Those lines of the data that hold the word "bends" are to be copied out.

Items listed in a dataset
--- START ---
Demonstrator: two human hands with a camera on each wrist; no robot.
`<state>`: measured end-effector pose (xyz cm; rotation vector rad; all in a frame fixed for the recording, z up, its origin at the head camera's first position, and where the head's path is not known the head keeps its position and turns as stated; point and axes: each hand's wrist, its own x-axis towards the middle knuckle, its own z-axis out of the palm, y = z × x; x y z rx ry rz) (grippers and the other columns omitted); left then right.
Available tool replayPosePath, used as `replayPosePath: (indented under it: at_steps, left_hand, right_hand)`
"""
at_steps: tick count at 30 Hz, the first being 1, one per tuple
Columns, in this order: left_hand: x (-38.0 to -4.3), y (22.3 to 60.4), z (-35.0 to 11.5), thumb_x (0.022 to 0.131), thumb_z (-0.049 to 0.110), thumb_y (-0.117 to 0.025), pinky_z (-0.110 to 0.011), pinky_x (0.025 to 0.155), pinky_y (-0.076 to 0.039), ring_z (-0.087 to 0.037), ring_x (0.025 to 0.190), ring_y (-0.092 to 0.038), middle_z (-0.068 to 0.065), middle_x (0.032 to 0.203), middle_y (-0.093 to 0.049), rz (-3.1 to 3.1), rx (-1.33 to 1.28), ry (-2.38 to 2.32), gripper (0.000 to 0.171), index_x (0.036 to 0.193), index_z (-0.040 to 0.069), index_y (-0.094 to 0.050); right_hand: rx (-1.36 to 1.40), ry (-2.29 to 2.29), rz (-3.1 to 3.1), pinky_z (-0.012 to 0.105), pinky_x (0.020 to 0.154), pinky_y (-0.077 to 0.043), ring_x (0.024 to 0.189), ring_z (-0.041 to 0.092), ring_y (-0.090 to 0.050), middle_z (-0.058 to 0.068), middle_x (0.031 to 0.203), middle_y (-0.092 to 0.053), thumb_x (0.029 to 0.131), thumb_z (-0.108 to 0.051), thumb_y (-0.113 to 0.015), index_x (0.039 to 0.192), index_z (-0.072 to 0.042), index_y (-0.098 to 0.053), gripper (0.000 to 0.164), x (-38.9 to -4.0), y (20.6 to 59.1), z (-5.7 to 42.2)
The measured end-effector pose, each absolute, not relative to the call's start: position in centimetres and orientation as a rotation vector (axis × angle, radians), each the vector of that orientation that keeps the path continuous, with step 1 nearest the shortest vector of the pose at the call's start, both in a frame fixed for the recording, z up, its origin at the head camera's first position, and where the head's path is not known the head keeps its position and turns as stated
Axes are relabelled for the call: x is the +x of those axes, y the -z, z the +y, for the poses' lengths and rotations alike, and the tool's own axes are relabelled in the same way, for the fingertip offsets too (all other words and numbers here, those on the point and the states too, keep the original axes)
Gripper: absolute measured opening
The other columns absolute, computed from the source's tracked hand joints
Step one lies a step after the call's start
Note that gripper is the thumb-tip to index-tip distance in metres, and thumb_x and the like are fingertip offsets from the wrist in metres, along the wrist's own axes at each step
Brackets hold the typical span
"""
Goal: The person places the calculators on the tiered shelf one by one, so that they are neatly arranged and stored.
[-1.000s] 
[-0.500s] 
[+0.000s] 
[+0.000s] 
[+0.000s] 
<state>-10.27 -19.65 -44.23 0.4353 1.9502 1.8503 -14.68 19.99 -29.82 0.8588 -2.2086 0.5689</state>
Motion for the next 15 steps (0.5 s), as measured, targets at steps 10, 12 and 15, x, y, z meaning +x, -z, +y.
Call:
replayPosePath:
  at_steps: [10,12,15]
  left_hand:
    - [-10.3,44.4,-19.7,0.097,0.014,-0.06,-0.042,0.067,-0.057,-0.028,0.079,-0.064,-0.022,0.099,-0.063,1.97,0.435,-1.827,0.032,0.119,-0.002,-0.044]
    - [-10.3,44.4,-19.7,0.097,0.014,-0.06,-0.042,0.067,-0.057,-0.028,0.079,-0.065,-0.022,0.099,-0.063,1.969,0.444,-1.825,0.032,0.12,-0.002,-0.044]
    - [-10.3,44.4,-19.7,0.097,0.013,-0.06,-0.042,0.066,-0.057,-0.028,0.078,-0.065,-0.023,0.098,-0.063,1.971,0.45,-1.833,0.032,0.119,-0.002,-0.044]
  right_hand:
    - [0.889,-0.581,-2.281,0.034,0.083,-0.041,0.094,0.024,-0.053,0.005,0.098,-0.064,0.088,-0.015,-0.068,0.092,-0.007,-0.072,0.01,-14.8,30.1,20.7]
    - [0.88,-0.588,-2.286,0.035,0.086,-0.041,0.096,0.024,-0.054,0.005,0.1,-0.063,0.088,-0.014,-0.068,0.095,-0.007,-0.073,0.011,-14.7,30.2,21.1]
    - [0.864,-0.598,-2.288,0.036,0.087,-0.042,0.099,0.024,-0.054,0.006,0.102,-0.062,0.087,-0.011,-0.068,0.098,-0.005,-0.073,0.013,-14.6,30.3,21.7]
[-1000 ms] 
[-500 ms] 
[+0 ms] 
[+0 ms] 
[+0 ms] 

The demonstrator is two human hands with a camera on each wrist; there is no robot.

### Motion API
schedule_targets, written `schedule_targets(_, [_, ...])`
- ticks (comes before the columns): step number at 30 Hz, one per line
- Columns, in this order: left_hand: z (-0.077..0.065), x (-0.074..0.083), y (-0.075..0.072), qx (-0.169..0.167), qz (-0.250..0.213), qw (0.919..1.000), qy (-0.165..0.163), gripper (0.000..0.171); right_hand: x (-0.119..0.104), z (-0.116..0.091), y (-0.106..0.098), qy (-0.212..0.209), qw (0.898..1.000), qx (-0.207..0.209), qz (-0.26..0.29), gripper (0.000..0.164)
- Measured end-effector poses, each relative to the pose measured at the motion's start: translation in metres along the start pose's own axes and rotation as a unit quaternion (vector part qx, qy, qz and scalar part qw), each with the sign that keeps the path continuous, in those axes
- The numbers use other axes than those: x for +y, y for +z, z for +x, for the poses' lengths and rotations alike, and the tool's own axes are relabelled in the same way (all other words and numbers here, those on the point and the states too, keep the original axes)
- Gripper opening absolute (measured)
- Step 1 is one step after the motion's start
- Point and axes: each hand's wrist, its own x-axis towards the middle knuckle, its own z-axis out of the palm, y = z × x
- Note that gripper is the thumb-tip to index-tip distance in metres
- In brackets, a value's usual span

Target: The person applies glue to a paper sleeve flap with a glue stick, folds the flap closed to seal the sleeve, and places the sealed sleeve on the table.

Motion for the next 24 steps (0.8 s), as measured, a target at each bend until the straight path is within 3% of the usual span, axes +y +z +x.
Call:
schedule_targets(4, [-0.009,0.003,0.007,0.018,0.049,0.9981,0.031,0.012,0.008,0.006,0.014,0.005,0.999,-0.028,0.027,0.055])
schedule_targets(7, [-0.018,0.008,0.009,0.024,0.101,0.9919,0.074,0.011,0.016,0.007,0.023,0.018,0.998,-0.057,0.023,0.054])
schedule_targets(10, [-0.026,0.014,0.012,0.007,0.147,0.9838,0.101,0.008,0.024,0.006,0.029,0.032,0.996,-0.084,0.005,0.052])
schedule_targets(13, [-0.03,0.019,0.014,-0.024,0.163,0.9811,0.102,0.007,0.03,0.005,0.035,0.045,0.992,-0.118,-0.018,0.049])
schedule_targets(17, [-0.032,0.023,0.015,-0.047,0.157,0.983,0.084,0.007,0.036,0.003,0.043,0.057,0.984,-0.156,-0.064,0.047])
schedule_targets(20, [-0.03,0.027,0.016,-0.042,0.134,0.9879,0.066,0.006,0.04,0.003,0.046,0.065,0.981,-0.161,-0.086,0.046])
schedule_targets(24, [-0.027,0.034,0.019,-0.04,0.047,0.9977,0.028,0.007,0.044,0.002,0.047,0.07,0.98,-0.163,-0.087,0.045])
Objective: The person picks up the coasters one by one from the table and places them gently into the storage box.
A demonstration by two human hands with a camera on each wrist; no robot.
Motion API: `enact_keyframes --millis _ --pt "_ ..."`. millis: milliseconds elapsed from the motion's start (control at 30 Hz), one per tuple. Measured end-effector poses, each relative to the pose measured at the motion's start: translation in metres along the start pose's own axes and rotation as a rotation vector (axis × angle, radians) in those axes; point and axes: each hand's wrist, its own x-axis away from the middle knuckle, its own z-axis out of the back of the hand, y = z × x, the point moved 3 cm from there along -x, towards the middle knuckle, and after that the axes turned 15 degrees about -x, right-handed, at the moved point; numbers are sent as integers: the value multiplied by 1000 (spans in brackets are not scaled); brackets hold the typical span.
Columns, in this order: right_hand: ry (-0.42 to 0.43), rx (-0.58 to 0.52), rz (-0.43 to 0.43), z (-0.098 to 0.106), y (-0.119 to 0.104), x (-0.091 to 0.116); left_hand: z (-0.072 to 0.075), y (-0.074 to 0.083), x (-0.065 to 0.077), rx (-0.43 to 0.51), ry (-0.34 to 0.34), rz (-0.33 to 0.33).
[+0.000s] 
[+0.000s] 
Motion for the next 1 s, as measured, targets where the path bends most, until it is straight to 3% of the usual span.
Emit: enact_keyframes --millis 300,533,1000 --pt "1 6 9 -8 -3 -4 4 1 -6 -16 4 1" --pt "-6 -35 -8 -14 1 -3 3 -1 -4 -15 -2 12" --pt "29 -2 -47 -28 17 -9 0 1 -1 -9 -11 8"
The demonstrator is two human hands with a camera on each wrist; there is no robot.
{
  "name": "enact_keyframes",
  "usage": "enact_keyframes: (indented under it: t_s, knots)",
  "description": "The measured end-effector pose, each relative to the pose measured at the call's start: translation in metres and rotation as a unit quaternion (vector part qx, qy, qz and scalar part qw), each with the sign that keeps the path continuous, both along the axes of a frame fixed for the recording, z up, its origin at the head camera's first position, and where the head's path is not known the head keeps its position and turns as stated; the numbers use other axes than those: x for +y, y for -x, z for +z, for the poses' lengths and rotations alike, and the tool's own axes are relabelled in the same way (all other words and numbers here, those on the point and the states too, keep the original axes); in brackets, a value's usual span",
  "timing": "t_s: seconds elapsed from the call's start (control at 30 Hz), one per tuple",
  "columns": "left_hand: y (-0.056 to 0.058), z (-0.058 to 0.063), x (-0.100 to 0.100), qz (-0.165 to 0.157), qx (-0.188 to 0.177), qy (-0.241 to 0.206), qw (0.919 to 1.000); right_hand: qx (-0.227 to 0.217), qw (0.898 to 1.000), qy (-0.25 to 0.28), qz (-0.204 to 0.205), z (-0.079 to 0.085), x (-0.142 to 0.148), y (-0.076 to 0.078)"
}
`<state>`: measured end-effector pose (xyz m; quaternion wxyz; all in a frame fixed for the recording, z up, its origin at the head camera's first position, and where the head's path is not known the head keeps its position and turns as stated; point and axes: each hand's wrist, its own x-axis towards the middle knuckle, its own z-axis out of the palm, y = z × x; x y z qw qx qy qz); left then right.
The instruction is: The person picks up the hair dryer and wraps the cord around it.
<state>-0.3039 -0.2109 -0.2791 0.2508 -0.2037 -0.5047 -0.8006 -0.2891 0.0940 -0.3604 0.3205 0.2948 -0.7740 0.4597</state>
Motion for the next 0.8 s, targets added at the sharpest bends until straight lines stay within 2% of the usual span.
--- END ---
TASK RESULT
Motion for the next 1 s, as measured, targets where the path bends most, until it is straight to 3% of the usual span.
Motion for the next 0.8 s, targets added at the sharpest bends until straight lines stay within 2% of the usual span.

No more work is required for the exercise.